Poland and other Eastern European nations are a forgotten economic success story, according to Ruchir Sharma of Morgan Stanley Investment Management in a recent Financial Times opinion piece. The Czech and Slovak Republics, Lithuania, Latvia, Estonia, and Slovenia have all made it into the advanced economies, as defined by the IMF, and have a per capita income of $17,000, with Poland not far behind at a per capita income of $15,000. Hungary is even closer, with per capita income of $16,000 and Romania is also catching up, on $13,000. Quality of institutions and other more subjective factors are included in the IMF criteria, so it may be that if some of these countries are judged to have deteriorated under a populist government, then promotion to the premier division will be delayed.

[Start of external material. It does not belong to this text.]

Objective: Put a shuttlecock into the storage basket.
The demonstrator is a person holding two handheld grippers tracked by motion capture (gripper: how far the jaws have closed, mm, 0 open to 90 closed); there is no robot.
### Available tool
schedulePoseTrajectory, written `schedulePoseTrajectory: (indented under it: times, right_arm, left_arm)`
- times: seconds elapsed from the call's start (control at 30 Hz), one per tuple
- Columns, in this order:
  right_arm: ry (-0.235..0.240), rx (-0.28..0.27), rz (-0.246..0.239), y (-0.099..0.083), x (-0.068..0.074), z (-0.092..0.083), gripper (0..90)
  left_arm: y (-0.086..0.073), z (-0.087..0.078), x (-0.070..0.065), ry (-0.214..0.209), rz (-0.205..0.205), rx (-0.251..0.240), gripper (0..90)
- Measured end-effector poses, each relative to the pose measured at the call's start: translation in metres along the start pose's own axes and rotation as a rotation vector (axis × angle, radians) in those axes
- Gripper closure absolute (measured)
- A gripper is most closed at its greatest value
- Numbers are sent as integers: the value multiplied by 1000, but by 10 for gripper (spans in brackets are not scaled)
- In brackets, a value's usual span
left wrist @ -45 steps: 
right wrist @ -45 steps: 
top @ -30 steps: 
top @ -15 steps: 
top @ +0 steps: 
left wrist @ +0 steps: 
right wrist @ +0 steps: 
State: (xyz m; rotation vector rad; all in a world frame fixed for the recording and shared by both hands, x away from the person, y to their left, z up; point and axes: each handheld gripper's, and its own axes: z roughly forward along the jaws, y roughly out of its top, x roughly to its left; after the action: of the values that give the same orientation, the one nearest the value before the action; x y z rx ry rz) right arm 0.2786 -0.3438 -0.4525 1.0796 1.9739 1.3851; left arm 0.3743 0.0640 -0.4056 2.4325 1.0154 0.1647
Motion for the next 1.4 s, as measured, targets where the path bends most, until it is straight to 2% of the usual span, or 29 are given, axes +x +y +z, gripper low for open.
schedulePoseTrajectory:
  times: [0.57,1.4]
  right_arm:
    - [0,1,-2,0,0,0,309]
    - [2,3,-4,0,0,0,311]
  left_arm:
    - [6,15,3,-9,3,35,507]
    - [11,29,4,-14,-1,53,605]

Sharma argues that consistent long term growth is the key to economic success, and manufacturing prowess lies behind this for Eastern Europe. Poland has grown at an average of 4% a year over the past three decades, without a single year of negative growth. Japanese companies do seem to have been attracted to this economic stability. According to our research, Japanese companies in Poland now employ around 53,000 people, making it the fourth largest base for Japanese company employees in the European region after the UK (176,000), Germany (167,000) and France (75,000).
The largest Japanese employers in Poland are indeed manufacturers such as Sumitomo Electric Industries (Sumitomo Electric Wiring/Bordnetze producing harnesses and Sumitomo Riko producing hoses for the automotive industry) and other automotive suppliers such as NGK Insulators, NSG (automotive glass), Toyota Motor, NSK, Bridgestone and Yazaki.
Beer and cigarette manufacturers also feature – Asahi after their acquisition of Polish beer brands Tyskie and Lech, and Japan Tobacco has a factory in Poland manufacturing Winston and Camel. A further vice, chocolate, is also manufactured by a Japan headquartered company Lotte, via their 2010 acquisition of Wedel.
There are some large services sector employers as well – Fujitsu has around 3,000 employees working in its global delivery centres in Katowice and Łódź. However, we estimate around a third of the 200 Japanese companies in Poland have plants there, compared to 16% of the 1000+ Japanese companies in the UK or Germany.
We may still be missing a few Japanese companies in Poland. There are relatively fewer Japanese expatriates in Poland compared to other countries which host larger numbers of Japanese companies. This may cause some underreporting to database survey companies such as Toyo Keizai, which only records around 130 Japanese companies in Poland, and less than 20,000 employees, compared to our estimates of over 200 companies and 53,000 employees. There is still a tendency by Japanese companies to locate their Japanese expatriates in Germany, to manage Eastern European subsidiaries and branches from there. The Polish investment agency says there are 300 companies in Poland employing over 40,000, in 2019.
Cornel Ban, of the Copenhagen Business School, responded to Sharma’s piece by arguing that a high risk of stagnation in countries such as Poland is “baked in”, if they only rely on low labour costs. There is a lack of investment in training and R&D and that “the multinational manufacturing firms that dominate these countries’ export-led growth regimes have few incentives to relocate significant technical innovation systems in the region.” As far as we can ascertain, there are only a few Japanese companies that are conducting R&D in Poland – Canon Ophthalmic Technologies, Fujitsu‘s FQS in computational chemistry systems and Rigaku in thin films and materials.